Problem details: Return the lines of the data below exactly. Start at the first and end with the line containing "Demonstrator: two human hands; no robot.".

Information shown:
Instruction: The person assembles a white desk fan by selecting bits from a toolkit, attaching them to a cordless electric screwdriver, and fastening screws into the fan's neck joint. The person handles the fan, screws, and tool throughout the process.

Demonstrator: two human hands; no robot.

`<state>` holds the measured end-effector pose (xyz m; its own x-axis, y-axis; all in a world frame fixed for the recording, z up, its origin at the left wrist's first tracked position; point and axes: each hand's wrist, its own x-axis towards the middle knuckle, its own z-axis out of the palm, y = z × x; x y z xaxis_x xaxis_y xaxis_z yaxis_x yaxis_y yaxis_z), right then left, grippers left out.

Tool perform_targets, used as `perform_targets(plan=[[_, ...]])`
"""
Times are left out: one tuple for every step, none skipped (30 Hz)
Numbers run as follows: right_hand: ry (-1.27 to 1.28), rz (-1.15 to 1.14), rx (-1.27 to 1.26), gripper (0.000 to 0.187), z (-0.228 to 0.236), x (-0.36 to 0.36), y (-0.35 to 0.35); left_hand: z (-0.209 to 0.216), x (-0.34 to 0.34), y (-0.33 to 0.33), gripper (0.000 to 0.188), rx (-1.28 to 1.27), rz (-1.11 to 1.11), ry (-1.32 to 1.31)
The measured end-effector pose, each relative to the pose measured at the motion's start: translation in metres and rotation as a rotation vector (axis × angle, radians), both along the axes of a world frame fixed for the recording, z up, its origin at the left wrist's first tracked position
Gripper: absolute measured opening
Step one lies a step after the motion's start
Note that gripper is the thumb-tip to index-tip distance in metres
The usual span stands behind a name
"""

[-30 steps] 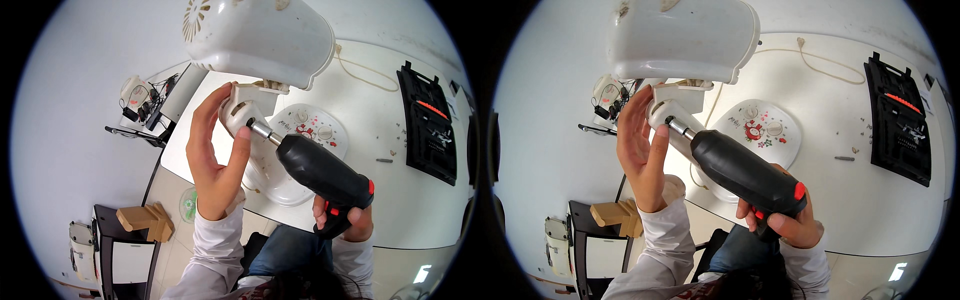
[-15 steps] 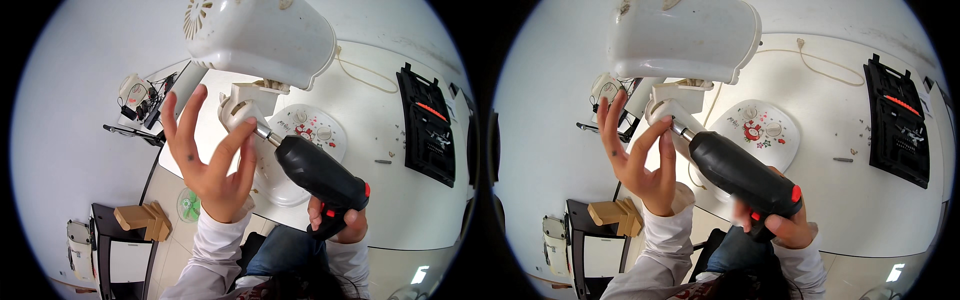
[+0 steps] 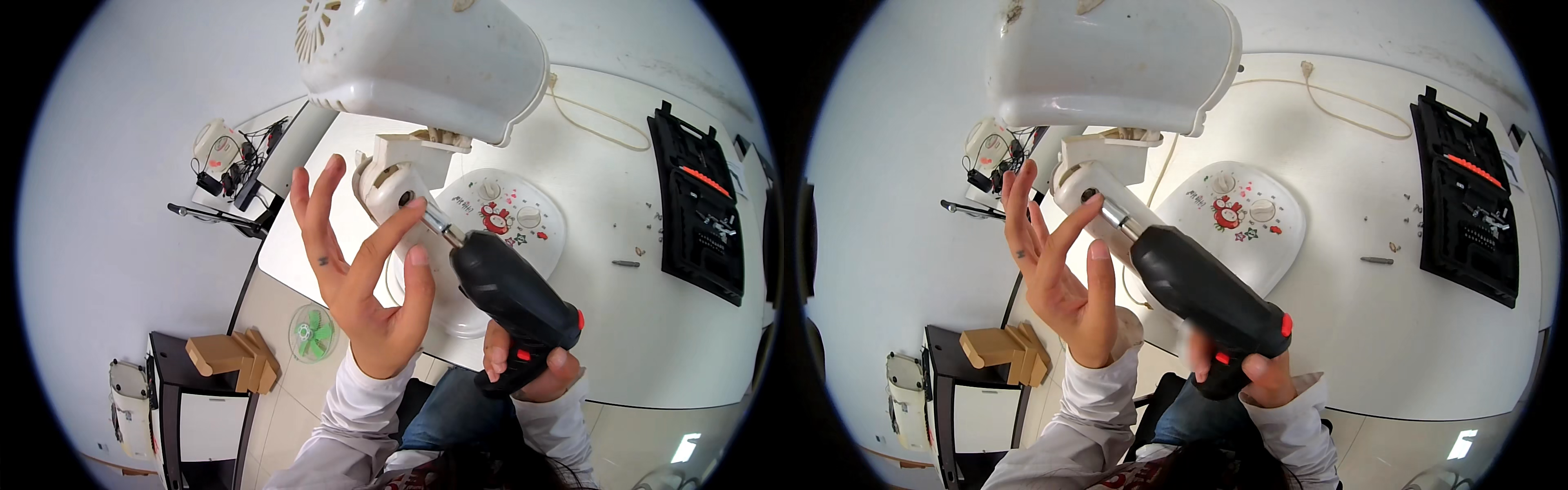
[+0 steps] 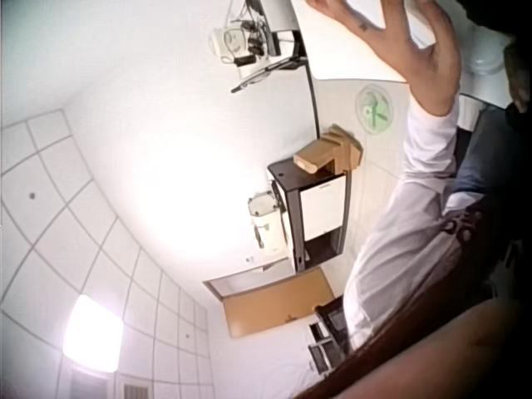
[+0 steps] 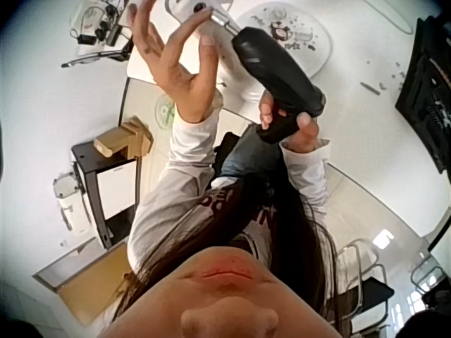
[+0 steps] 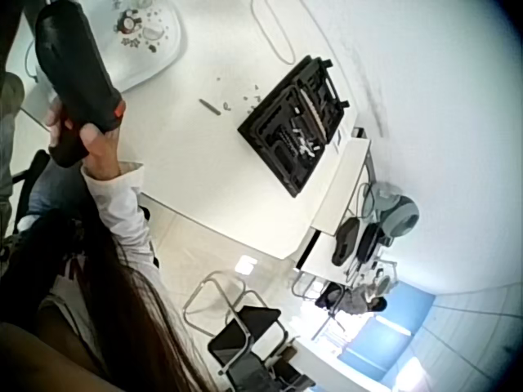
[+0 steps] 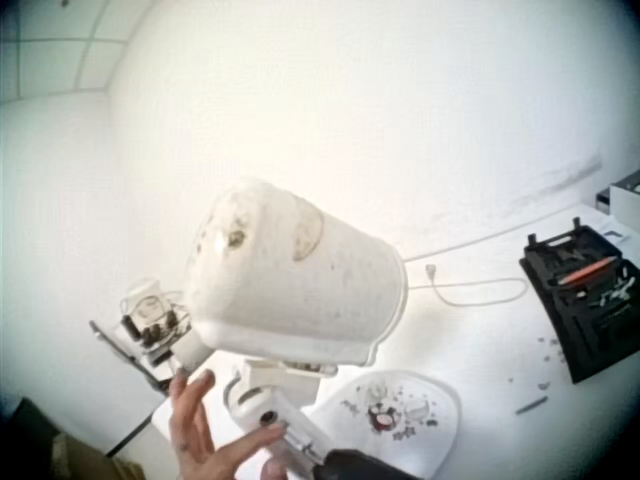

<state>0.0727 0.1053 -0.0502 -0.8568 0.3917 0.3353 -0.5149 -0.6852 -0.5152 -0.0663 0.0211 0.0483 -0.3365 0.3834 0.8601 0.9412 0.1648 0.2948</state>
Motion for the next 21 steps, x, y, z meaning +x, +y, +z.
perform_targets(plan=[[-0.042, -0.033, 0.012, 0.082, 0.008, -0.001, -0.003, 0.001, 0.0, 0.0, 0.026, -0.006, 0.019, 0.011], [-0.083, -0.069, 0.028, 0.082, 0.012, -0.001, -0.004, 0.001, -0.001, -0.001, 0.027, -0.015, 0.035, 0.03], [-0.069, -0.043, 0.003, 0.082, 0.01, -0.001, -0.004, 0.001, -0.002, -0.001, 0.028, -0.023, 0.052, 0.049], [-0.054, -0.016, -0.022, 0.082, 0.006, -0.001, -0.004, 0.001, -0.003, -0.002, 0.028, -0.032, 0.069, 0.068], [-0.039, 0.008, -0.046, 0.082, 0.003, -0.001, -0.003, 0.002, -0.004, -0.001, 0.029, -0.035, 0.086, 0.117], [-0.018, 0.017, -0.047, 0.082, 0.0, -0.002, -0.002, 0.002, -0.005, 0.001, 0.029, -0.039, 0.105, 0.165], [0.004, 0.026, -0.049, 0.082, -0.002, -0.003, 0.0, 0.003, -0.005, 0.002, 0.03, -0.042, 0.123, 0.214], [0.026, 0.037, -0.054, 0.082, -0.003, -0.004, 0.0, 0.004, -0.006, 0.002, 0.029, -0.044, 0.145, 0.239], [0.022, 0.032, -0.066, 0.082, -0.003, -0.004, -0.001, 0.005, -0.006, 0.002, 0.028, -0.045, 0.167, 0.263], [0.017, 0.027, -0.079, 0.082, -0.002, -0.004, -0.003, 0.005, -0.007, 0.002, 0.027, -0.047, 0.189, 0.288], [0.014, 0.024, -0.093, 0.082, -0.002, -0.005, -0.004, 0.006, -0.008, 0.002, 0.025, -0.043, 0.214, 0.329], [0.018, 0.025, -0.093, 0.082, -0.002, -0.005, -0.005, 0.006, -0.01, 0.002, 0.024, -0.04, 0.24, 0.37], [0.021, 0.027, -0.094, 0.082, -0.003, -0.006, -0.006, 0.006, -0.01, 0.001, 0.023, -0.037, 0.266, 0.412], [0.023, 0.028, -0.094, 0.082, -0.004, -0.006, -0.006, 0.007, -0.009, 0.002, 0.022, -0.037, 0.287, 0.422], [0.023, 0.032, -0.096, 0.082, -0.005, -0.006, -0.006, 0.008, -0.007, 0.003, 0.022, -0.038, 0.308, 0.432], [0.022, 0.037, -0.099, 0.082, -0.005, -0.007, -0.006, 0.009, -0.006, 0.004, 0.022, -0.039, 0.331, 0.442], [0.02, 0.035, -0.098, 0.082, -0.006, -0.006, -0.005, 0.008, -0.006, 0.005, 0.021, -0.055, 0.323, 0.434], [0.015, 0.023, -0.099, 0.082, -0.006, -0.006, -0.004, 0.007, -0.007, 0.007, 0.021, -0.071, 0.316, 0.425], [0.009, 0.011, -0.099, 0.082, -0.006, -0.006, -0.003, 0.006, -0.008, 0.008, 0.02, -0.086, 0.307, 0.416], [0.006, 0.007, -0.102, 0.082, -0.006, -0.007, -0.004, 0.005, -0.008, 0.008, 0.019, -0.067, 0.263, 0.365], [0.001, 0.005, -0.096, 0.082, -0.006, -0.006, -0.004, 0.003, -0.009, 0.008, 0.019, -0.048, 0.217, 0.313]])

Exercise response:
Instruction: The person assembles a white desk fan by selecting bits from a toolkit, attaching them to a cordless electric screwdriver, and fastening screws into the fan's neck joint. The person handles the fan, screws, and tool throughout the process.

Demonstrator: two human hands; no robot.

This answer requires no additional content.